=== Begin Enclosure ===

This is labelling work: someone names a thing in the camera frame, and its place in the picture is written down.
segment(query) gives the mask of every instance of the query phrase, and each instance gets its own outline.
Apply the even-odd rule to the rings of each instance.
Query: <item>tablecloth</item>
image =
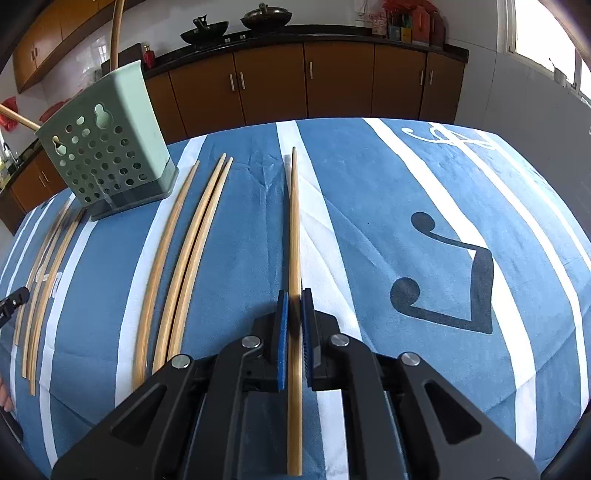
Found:
[[[414,351],[521,445],[542,470],[589,400],[591,245],[548,183],[497,135],[391,119],[311,119],[222,131],[168,147],[172,195],[97,222],[84,217],[46,310],[38,393],[20,375],[14,320],[0,331],[24,448],[58,457],[131,392],[135,336],[166,220],[200,165],[167,253],[153,355],[176,258],[222,153],[234,157],[190,304],[183,352],[247,334],[287,287],[291,149],[300,166],[301,273],[344,333]],[[66,190],[23,221],[0,297],[23,286]],[[283,478],[282,399],[251,394],[245,478]],[[346,479],[339,392],[304,387],[304,478]]]

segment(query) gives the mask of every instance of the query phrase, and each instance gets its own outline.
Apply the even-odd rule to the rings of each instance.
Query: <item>striped tablecloth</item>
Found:
[[[589,399],[591,245],[573,215],[496,135],[425,122],[315,119],[171,145],[180,175],[168,199],[98,222],[83,219],[46,311],[37,396],[20,375],[14,321],[0,332],[0,372],[9,378],[24,448],[43,472],[49,475],[57,458],[131,392],[150,267],[197,159],[155,317],[224,152],[235,161],[204,249],[183,352],[217,353],[274,309],[287,286],[285,171],[293,146],[302,280],[316,309],[379,353],[419,353],[540,470],[552,460]],[[26,283],[46,232],[71,198],[64,191],[26,217],[0,267],[0,297]],[[156,321],[150,355],[157,327]],[[252,395],[245,478],[282,477],[284,419],[277,396]],[[344,435],[339,393],[305,388],[305,478],[348,478]]]

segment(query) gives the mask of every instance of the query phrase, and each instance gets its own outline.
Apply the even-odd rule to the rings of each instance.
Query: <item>perforated plastic basket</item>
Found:
[[[72,98],[37,137],[93,220],[166,198],[178,175],[139,61]]]

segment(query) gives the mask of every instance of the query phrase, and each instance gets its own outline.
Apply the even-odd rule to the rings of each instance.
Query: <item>musical note print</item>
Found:
[[[408,277],[399,278],[392,285],[390,290],[392,306],[410,317],[490,335],[492,333],[492,281],[495,273],[491,251],[433,233],[435,220],[428,213],[413,213],[411,223],[423,235],[438,242],[475,251],[470,275],[470,320],[415,307],[414,303],[418,300],[421,289],[417,282]]]

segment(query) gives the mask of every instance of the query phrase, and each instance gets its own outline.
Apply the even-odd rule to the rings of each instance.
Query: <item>silver screw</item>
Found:
[[[191,359],[187,355],[177,355],[173,358],[172,365],[174,368],[187,368],[191,364]]]
[[[335,333],[330,336],[330,343],[334,346],[347,346],[349,344],[349,337],[342,333]]]
[[[261,339],[254,335],[246,336],[242,339],[242,346],[244,348],[256,348],[261,344]]]
[[[421,358],[412,352],[404,352],[400,356],[400,360],[404,365],[408,365],[409,367],[416,367],[419,363],[421,363]]]

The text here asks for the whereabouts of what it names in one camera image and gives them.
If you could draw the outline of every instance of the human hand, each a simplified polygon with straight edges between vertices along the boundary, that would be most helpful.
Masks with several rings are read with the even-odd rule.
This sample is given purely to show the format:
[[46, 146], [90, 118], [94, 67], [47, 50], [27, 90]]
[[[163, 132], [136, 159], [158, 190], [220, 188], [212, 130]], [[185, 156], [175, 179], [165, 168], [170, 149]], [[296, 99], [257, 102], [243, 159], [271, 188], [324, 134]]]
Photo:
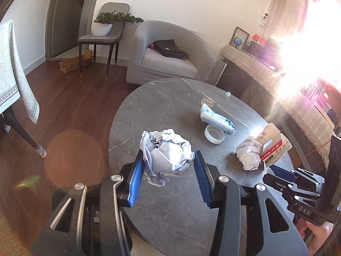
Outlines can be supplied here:
[[333, 230], [333, 224], [330, 222], [325, 222], [321, 226], [316, 226], [310, 223], [309, 221], [301, 218], [296, 226], [302, 238], [305, 237], [305, 231], [309, 228], [312, 233], [315, 235], [311, 242], [308, 245], [308, 251], [310, 256], [314, 255], [316, 251], [323, 245], [323, 243], [329, 237], [331, 231]]
[[312, 256], [315, 254], [316, 251], [318, 251], [318, 249], [329, 237], [330, 233], [333, 230], [333, 223], [326, 221], [323, 225], [316, 226], [307, 221], [306, 225], [315, 235], [308, 245], [309, 254]]

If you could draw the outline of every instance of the round gray table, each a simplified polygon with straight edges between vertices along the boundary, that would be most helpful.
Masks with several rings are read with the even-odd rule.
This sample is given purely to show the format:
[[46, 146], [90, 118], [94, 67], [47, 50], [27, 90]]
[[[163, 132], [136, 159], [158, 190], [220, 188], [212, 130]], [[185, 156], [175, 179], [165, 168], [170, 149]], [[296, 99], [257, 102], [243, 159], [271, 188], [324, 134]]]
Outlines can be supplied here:
[[[237, 128], [234, 135], [226, 135], [219, 145], [205, 138], [207, 123], [200, 119], [203, 103], [230, 119]], [[192, 151], [200, 150], [205, 161], [216, 165], [221, 174], [240, 185], [254, 187], [263, 182], [264, 167], [245, 171], [235, 151], [247, 136], [260, 133], [265, 124], [245, 103], [234, 96], [227, 97], [225, 91], [209, 84], [179, 78], [147, 83], [133, 91], [116, 113], [109, 140], [111, 173], [135, 160], [143, 131], [173, 128], [190, 141]], [[293, 168], [288, 153], [276, 165], [287, 170]], [[207, 208], [203, 202], [193, 167], [184, 177], [169, 179], [165, 187], [156, 187], [148, 184], [144, 176], [139, 199], [133, 208], [125, 208], [126, 213], [141, 234], [165, 255], [209, 255], [218, 210]], [[269, 190], [293, 218], [281, 193], [270, 187]], [[242, 229], [241, 250], [245, 250], [243, 218]]]

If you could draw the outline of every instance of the white tablecloth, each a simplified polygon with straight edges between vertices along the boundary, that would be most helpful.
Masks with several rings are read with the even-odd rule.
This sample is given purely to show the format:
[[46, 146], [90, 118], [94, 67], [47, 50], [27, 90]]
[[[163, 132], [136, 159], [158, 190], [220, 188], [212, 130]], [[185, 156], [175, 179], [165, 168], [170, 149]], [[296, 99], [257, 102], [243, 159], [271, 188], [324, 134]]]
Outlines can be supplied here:
[[0, 25], [0, 113], [19, 98], [26, 112], [37, 123], [39, 104], [23, 72], [15, 41], [13, 20]]
[[253, 56], [231, 45], [223, 47], [220, 55], [243, 69], [278, 101], [303, 130], [315, 148], [318, 149], [318, 153], [327, 168], [330, 139], [335, 134], [327, 120], [314, 105], [298, 89], [286, 91], [285, 87], [283, 87], [287, 83], [285, 78]]

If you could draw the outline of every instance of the patterned fabric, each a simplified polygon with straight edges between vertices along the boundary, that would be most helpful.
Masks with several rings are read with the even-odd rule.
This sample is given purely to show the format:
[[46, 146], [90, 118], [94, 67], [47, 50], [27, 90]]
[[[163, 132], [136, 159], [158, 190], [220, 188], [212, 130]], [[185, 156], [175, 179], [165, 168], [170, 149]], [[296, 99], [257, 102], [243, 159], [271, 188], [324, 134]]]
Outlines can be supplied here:
[[330, 139], [335, 133], [314, 105], [298, 89], [286, 91], [288, 82], [284, 77], [244, 51], [226, 45], [221, 49], [220, 55], [243, 69], [278, 101], [314, 147], [319, 149], [318, 153], [327, 168]]
[[23, 72], [13, 20], [0, 25], [0, 113], [22, 97], [30, 120], [37, 123], [39, 104]]

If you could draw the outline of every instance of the table leg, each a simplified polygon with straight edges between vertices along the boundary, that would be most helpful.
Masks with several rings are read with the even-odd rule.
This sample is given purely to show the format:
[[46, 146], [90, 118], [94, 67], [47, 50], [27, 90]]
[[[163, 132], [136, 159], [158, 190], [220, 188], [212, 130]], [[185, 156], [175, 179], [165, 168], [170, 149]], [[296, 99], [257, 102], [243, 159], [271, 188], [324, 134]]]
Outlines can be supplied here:
[[11, 130], [11, 127], [9, 127], [7, 124], [7, 119], [4, 118], [3, 114], [0, 114], [0, 127], [2, 127], [6, 133], [8, 133]]
[[82, 75], [82, 44], [79, 44], [79, 72], [81, 74], [81, 79], [83, 78]]
[[108, 73], [109, 73], [109, 68], [110, 68], [110, 62], [111, 62], [111, 57], [113, 55], [113, 49], [114, 49], [114, 46], [113, 45], [110, 45], [110, 50], [109, 50], [109, 56], [108, 56], [108, 63], [107, 63], [107, 71], [105, 73], [105, 82], [108, 78]]
[[97, 47], [97, 45], [94, 44], [93, 45], [93, 65], [96, 64], [96, 47]]
[[4, 114], [4, 118], [7, 119], [9, 125], [11, 125], [14, 128], [14, 130], [16, 130], [18, 132], [18, 134], [25, 141], [27, 141], [28, 144], [31, 145], [42, 158], [45, 158], [46, 157], [46, 150], [44, 149], [44, 147], [41, 147], [39, 144], [37, 144], [30, 137], [30, 135], [23, 129], [23, 127], [20, 125], [20, 123], [16, 119], [12, 107], [10, 106], [9, 108], [7, 108], [3, 112], [3, 114]]
[[38, 148], [38, 144], [35, 143], [35, 141], [29, 136], [29, 134], [23, 129], [23, 127], [20, 125], [16, 117], [14, 116], [14, 112], [12, 107], [7, 108], [4, 111], [4, 116], [9, 121], [10, 125], [18, 132], [19, 135], [23, 137], [25, 141], [28, 142], [29, 145], [31, 145], [34, 149]]
[[117, 65], [117, 57], [118, 57], [118, 47], [120, 45], [120, 42], [116, 43], [116, 52], [115, 52], [115, 67]]

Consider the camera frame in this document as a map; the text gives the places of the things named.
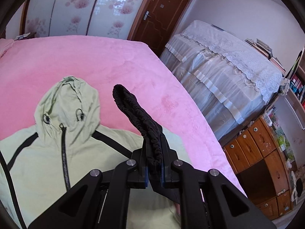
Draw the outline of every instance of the silver bolt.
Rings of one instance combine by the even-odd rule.
[[[90,175],[92,177],[97,177],[100,174],[100,171],[98,169],[93,169],[92,171],[90,171]]]
[[[177,159],[173,162],[173,164],[176,166],[181,166],[181,165],[183,165],[183,162],[180,159]]]
[[[211,169],[210,170],[210,174],[212,175],[212,176],[218,176],[219,175],[219,171],[217,170],[217,169]]]
[[[134,166],[136,164],[136,161],[133,160],[133,159],[129,159],[126,161],[126,164],[129,165],[129,166]]]

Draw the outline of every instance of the wooden drawer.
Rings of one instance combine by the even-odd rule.
[[[250,166],[245,154],[235,139],[225,146],[225,150],[230,156],[238,173]]]
[[[276,198],[257,205],[263,214],[270,220],[276,219],[279,216],[278,203]]]
[[[237,138],[237,142],[239,143],[250,165],[255,164],[263,158],[248,130],[243,132]]]
[[[277,197],[279,215],[283,216],[291,210],[290,192],[289,190]]]
[[[279,153],[277,151],[271,152],[265,157],[265,162],[270,172],[276,194],[283,192],[283,190],[289,190],[285,168]]]
[[[235,165],[233,164],[233,161],[232,161],[231,157],[229,156],[229,154],[227,153],[225,148],[224,148],[224,152],[226,154],[226,157],[227,157],[227,160],[228,160],[229,164],[231,165],[231,167],[233,169],[234,174],[237,174],[238,173],[237,169],[235,168]]]
[[[263,122],[260,120],[257,120],[251,127],[249,127],[248,131],[260,149],[263,157],[266,157],[276,148],[271,136],[263,125]]]

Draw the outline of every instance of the pink bedspread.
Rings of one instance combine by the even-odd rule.
[[[16,41],[0,58],[0,139],[33,125],[42,96],[69,75],[99,91],[101,124],[139,134],[113,100],[113,86],[122,84],[155,121],[182,138],[194,168],[216,168],[242,190],[194,101],[142,42],[93,36]]]

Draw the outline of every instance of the lace cover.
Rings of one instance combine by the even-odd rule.
[[[230,65],[238,68],[255,84],[256,90],[261,93],[266,103],[270,100],[272,93],[278,91],[282,73],[246,42],[198,20],[193,21],[181,35],[226,57]],[[243,74],[238,70],[235,70],[236,74],[242,77]],[[246,85],[252,86],[245,78],[243,80]]]

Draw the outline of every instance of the jacket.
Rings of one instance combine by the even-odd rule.
[[[84,80],[66,77],[39,102],[36,124],[0,141],[0,150],[10,169],[18,203],[26,226],[58,200],[92,169],[114,169],[127,157],[97,140],[102,133],[133,151],[143,137],[100,125],[99,94]],[[171,149],[188,163],[181,139],[162,127]],[[9,187],[0,168],[0,199],[19,225]],[[172,201],[146,189],[132,189],[127,228],[180,228]]]

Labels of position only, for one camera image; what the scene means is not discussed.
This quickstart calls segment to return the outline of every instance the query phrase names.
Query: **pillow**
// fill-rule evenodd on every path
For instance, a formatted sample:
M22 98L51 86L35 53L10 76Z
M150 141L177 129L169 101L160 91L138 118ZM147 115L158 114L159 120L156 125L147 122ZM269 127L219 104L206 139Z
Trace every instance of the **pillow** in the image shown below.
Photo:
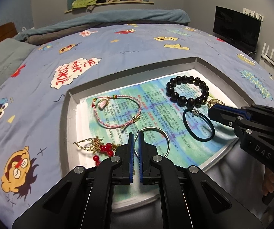
M0 42L0 86L19 68L35 47L15 39Z

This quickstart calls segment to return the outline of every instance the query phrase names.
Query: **blue bed sheet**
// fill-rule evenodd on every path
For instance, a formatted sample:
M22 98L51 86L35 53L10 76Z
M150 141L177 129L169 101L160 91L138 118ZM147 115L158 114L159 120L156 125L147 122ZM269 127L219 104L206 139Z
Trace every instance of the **blue bed sheet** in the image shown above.
M274 81L231 45L182 25L114 25L37 47L0 87L0 219L17 217L61 179L62 94L91 80L155 62L198 56L257 104L274 107Z

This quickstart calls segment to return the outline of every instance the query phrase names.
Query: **gold chain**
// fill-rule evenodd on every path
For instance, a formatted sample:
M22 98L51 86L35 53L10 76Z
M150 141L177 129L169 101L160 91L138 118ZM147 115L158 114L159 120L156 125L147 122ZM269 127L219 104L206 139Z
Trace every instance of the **gold chain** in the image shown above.
M100 153L100 150L101 150L100 146L104 145L102 143L102 140L103 139L99 139L99 136L97 135L95 138L84 139L79 142L73 142L73 144L77 145L82 150L92 151L93 154L97 154L97 153ZM90 146L81 146L81 145L79 145L79 143L81 143L81 142L91 142L92 144ZM112 150L115 151L118 146L119 146L118 144L112 143Z

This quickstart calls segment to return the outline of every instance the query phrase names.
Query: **black bead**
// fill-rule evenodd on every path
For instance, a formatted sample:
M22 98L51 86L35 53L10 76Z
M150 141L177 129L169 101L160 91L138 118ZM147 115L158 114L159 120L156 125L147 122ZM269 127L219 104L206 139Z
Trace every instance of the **black bead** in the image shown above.
M186 102L187 102L187 98L185 98L183 95L180 96L177 100L177 103L178 103L179 106L186 105Z
M171 95L174 92L174 88L173 87L167 87L166 89L166 94L167 95Z
M170 79L170 82L174 83L174 84L177 84L177 80L175 78L171 78Z
M206 86L205 81L200 81L200 83L199 83L199 87L201 88L201 87L204 87L204 86Z
M167 82L166 87L174 87L174 83L173 82Z
M195 79L194 79L194 85L198 86L199 83L200 83L200 81L199 81L198 79L195 78Z
M202 99L200 97L195 98L195 106L201 106L202 105Z
M208 90L209 91L209 87L207 85L202 87L202 90Z
M182 83L187 84L188 83L188 77L187 76L182 76Z
M194 77L193 76L189 76L188 77L188 83L192 84L194 82Z
M171 100L172 101L177 102L178 98L179 98L179 94L177 92L173 92L171 94Z
M205 95L206 97L208 97L209 96L209 91L208 90L203 90L202 95Z
M189 107L193 107L194 103L195 103L195 100L193 98L189 98L187 100L187 106L189 106Z
M208 100L208 96L206 96L206 95L201 95L200 98L201 98L203 101Z
M177 84L181 84L182 83L182 77L181 76L177 76L175 78L177 80Z

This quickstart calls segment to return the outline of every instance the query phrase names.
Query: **television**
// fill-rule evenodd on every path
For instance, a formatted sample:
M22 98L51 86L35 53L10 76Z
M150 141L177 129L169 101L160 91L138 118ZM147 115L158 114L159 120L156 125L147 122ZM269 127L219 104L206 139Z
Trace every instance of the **television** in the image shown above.
M216 7L213 32L244 53L256 51L261 21L249 15Z

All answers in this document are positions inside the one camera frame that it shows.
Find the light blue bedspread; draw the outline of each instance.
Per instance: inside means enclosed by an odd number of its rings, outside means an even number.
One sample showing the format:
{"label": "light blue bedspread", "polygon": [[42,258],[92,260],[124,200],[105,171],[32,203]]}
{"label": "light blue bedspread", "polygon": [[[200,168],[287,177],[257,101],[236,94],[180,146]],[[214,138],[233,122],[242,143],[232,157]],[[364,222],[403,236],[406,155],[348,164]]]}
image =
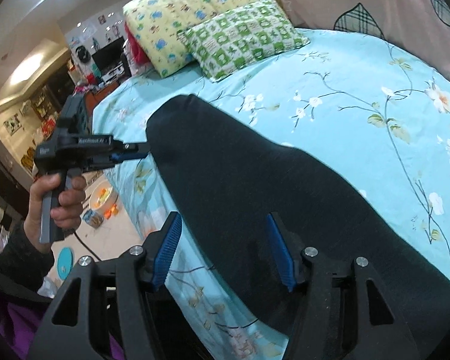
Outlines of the light blue bedspread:
{"label": "light blue bedspread", "polygon": [[[166,79],[134,77],[96,108],[94,132],[144,140],[151,113],[175,95],[195,93],[341,174],[450,279],[450,83],[383,40],[305,32],[309,45],[220,83],[203,78],[196,64]],[[142,236],[176,209],[151,156],[106,175]],[[216,359],[282,357],[287,337],[255,319],[186,226],[166,285]]]}

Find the yellow pillow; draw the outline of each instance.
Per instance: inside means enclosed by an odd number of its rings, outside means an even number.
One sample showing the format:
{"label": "yellow pillow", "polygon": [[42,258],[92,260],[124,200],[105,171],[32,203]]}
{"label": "yellow pillow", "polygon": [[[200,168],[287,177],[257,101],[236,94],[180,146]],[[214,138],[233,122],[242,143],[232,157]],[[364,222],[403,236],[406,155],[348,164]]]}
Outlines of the yellow pillow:
{"label": "yellow pillow", "polygon": [[228,10],[258,0],[133,0],[123,7],[131,33],[162,77],[193,60],[178,40],[186,30]]}

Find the food container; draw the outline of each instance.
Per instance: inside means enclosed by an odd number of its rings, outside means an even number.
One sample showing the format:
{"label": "food container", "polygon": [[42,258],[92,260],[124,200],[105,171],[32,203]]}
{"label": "food container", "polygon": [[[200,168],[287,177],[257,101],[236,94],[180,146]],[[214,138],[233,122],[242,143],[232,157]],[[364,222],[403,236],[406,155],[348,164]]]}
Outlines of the food container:
{"label": "food container", "polygon": [[90,208],[100,215],[110,210],[118,199],[119,194],[108,181],[102,181],[90,195]]}
{"label": "food container", "polygon": [[99,228],[100,225],[103,223],[104,218],[101,216],[98,212],[95,212],[94,210],[87,210],[85,214],[83,214],[83,221],[93,227],[93,228]]}

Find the metal bolt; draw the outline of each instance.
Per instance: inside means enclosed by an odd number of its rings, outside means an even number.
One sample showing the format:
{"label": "metal bolt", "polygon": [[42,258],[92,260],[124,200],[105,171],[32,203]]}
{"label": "metal bolt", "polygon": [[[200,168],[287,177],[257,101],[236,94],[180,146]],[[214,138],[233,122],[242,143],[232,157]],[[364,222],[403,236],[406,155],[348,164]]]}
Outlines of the metal bolt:
{"label": "metal bolt", "polygon": [[80,257],[80,259],[78,260],[78,263],[81,266],[87,266],[88,264],[90,264],[92,261],[92,258],[90,256],[82,256]]}
{"label": "metal bolt", "polygon": [[356,264],[361,267],[366,267],[368,265],[368,260],[365,257],[357,257]]}
{"label": "metal bolt", "polygon": [[306,247],[304,251],[308,257],[315,257],[318,254],[318,250],[313,246]]}
{"label": "metal bolt", "polygon": [[139,254],[143,253],[143,248],[140,245],[132,246],[128,253],[130,253],[132,256],[138,256]]}

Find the person's hand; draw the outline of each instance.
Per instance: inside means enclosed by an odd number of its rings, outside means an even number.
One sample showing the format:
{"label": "person's hand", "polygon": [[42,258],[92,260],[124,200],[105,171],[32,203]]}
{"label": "person's hand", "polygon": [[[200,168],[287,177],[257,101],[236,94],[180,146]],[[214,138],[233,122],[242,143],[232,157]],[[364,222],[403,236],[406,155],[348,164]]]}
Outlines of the person's hand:
{"label": "person's hand", "polygon": [[[80,226],[80,215],[83,211],[82,202],[85,200],[85,179],[75,177],[72,180],[72,189],[63,191],[58,196],[61,207],[56,207],[50,212],[56,225],[63,229],[77,229]],[[42,253],[48,253],[51,244],[39,242],[40,228],[42,224],[42,199],[43,196],[60,185],[60,175],[45,175],[39,178],[30,188],[30,203],[28,215],[23,224],[23,229],[31,244]]]}

=== End Enclosure ===

* [What needs to be done]: Pick out and copy the lines of the material that include the word "along".

* [Written response]:
If you could draw the outline of every instance of the human hand, each a simplified polygon with straight edges between vertices along the boundary, that would be most helpful.
If you could draw the outline of every instance of the round gray table, each a simplified polygon with straight edges between vertices along the boundary, that would be most helpful.
If you could draw the outline of every instance of the white tablecloth, each a simplified polygon with straight edges between vertices along the boundary, that would be most helpful.
If you could draw the outline of every instance of the patterned fabric, each a simplified polygon with straight edges between vertices along the boundary, that would be most helpful.
If you could draw the outline of every instance of the table leg, each a simplified polygon with straight edges between vertices along the boundary, that would be most helpful.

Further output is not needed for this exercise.